The inability to reply is not necessarily a bad thing. These cells have had their DNA damaged, for example, skin cells damaged by the sun’s rays, so stopping replication prevents the damage from spreading.

But senescent cells aren’t always a good thing. They secrete a cocktail of inflammatory proteins that can spread to nearby cells. Over the course of a lifetime, our cells experience a barrage of assaults, from UV rays to exposure to chemicals, and so these cells build up.

High numbers of senescent cells have been implicated in a number of diseases, including type 2 diabetes, COVID, pulmonary fibrosis, osteoarthritis and cancer.

Studies on laboratory mice have shown that the elimination of senescent cells, using senolytics, can improve these diseases. These drugs can kill zombie cells while keeping healthy cells alive.

About 80 senolytics are known, but only two have been tested in humans: a combination of dasatinib and quercetin. It would be nice to find more senolytics that can be used in a variety of diseases, but it takes ten to 20 years and billions of dollars for a drug to hit the market.

Results in five minutes

My colleagues and I, including researchers from the University of Edinburgh and the Spanish National Research Council IBBTEC-CSIC in Santander, Spain, wanted to know if we could train machine learning models to identify new candidate senolytic drugs.

To do this, we fed the AI ​​models with examples of known and non-senolithic sinolytics. The models learned to distinguish between the two and could be used to predict whether even molecules they had never seen before might be senolytics.

When solving a machine learning problem, we usually first test the data on a range of different models as some of them tend to perform better than others.

To determine the best performing model, early in the process, we separate a small section of the available training data and keep it hidden from the model until the training process is complete.

We then use this test data to quantify how many errors the model is making. Whoever makes the fewest mistakes wins.

We determined our best model and set it up to make predictions. We gave him 4,340 molecules and five minutes later he gave us a list of results.
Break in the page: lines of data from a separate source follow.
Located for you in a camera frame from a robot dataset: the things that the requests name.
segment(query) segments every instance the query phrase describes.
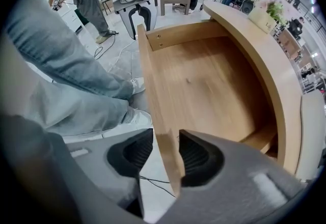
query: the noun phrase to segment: robotic arm
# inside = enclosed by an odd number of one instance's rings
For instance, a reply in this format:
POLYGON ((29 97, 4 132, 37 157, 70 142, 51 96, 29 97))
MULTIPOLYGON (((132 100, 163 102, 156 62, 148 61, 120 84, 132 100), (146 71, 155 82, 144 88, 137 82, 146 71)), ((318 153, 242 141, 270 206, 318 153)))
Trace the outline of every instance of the robotic arm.
POLYGON ((136 32, 131 16, 138 11, 144 18, 146 30, 152 30, 156 24, 157 9, 149 0, 113 0, 116 13, 120 14, 121 19, 127 28, 129 35, 135 39, 136 32))

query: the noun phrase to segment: shoe
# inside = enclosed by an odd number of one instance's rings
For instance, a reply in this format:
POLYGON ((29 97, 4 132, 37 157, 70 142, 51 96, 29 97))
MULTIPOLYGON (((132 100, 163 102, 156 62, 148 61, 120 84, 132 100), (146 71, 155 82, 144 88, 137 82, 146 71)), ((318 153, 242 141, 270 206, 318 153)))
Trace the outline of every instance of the shoe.
POLYGON ((103 36, 99 36, 98 38, 96 38, 95 43, 96 44, 102 44, 105 40, 107 40, 108 38, 110 38, 112 35, 108 35, 106 37, 103 36))
POLYGON ((178 8, 178 9, 185 9, 185 6, 181 5, 181 4, 176 4, 176 5, 174 5, 174 7, 178 8))
POLYGON ((145 90, 145 84, 144 84, 144 78, 143 77, 137 77, 133 78, 131 81, 133 86, 133 92, 132 94, 138 94, 145 90))
POLYGON ((152 127, 152 117, 149 113, 138 110, 138 109, 133 109, 131 107, 128 108, 128 112, 131 113, 132 117, 129 122, 123 122, 122 124, 127 124, 129 126, 135 126, 137 129, 142 129, 142 128, 150 128, 152 127))

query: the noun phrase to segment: light blue jeans
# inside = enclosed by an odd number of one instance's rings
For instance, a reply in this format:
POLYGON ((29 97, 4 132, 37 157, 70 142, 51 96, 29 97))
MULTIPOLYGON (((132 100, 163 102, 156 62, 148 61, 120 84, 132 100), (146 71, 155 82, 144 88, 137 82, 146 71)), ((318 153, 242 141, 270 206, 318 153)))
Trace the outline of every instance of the light blue jeans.
POLYGON ((5 30, 26 61, 58 82, 39 82, 24 117, 62 136, 130 120, 132 83, 107 73, 46 0, 18 0, 5 30))

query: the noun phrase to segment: flower pot
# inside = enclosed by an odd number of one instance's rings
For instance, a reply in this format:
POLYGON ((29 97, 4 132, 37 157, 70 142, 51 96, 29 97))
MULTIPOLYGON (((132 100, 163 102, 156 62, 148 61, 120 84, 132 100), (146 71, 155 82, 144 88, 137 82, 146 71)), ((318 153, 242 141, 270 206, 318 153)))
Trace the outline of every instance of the flower pot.
POLYGON ((248 15, 248 19, 265 33, 270 33, 276 26, 276 21, 266 11, 260 8, 253 8, 248 15))

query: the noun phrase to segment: curved wooden tabletop
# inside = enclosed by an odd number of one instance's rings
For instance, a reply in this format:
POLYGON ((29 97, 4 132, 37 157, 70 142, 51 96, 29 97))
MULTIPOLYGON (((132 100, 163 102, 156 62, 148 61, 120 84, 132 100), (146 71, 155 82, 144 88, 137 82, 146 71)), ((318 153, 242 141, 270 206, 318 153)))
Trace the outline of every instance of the curved wooden tabletop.
POLYGON ((302 90, 291 63, 276 40, 247 16, 217 2, 206 1, 204 10, 241 45, 255 64, 273 104, 278 129, 278 163, 295 174, 301 148, 302 90))

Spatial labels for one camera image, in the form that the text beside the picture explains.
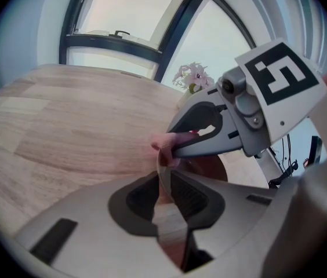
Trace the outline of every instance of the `wooden table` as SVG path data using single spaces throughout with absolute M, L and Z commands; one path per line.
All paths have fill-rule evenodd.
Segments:
M 87 185 L 156 169 L 181 93 L 121 71 L 45 65 L 0 90 L 0 230 Z M 267 188 L 254 158 L 221 155 L 228 181 Z

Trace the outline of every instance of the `flower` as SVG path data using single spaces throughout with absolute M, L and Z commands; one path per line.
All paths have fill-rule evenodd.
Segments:
M 173 79 L 173 84 L 190 89 L 193 93 L 213 86 L 215 81 L 205 72 L 205 68 L 207 66 L 204 67 L 201 63 L 196 62 L 182 65 Z

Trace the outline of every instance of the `vase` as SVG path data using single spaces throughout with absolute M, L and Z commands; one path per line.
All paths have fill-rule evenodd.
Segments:
M 177 102 L 177 109 L 183 107 L 183 105 L 187 102 L 187 100 L 192 96 L 192 93 L 187 89 L 186 92 L 180 97 Z
The AI ​​model identified 21 highest-scoring molecules that it judged to have a high probability of being senolytics. If we had tested the original 4,340 molecules in the laboratory, it would have taken at least a few weeks of intense work and 50,000 just to buy the compounds, not counting the cost of the experimental machinery and setup.

We then tested these drug candidates on two types of cells: healthy and senescent. The results showed that of the 21 compounds, three (periplocin, oleandrin and ginkgetin) were able to eliminate senescent cells while keeping most of the normal cells alive. These new senolytics then underwent further testing to learn more about how they work in the body.

More detailed biological experiments showed that, of the three drugs, oleandrin was more effective than the best-performing known senolytic drug of its kind.

The potential repercussions of this interdisciplinary approach involving data scientists, chemists and biologists are enormous. With enough high-quality data, AI models can accelerate the tremendous work chemists and biologists are doing to find treatments and cures for diseases, especially those with unmet needs.

Having validated them in senescent cells, we are now testing the three candidate senolytics in human lung tissue. We hope to report our next results in two years.The conversation

Vanessa Smer-Barreto, Research Fellow, Institute of Genetics and Molecular Medicine, University of Edinburgh

This article is republished from The Conversation under a Creative Commons license. Read the original article.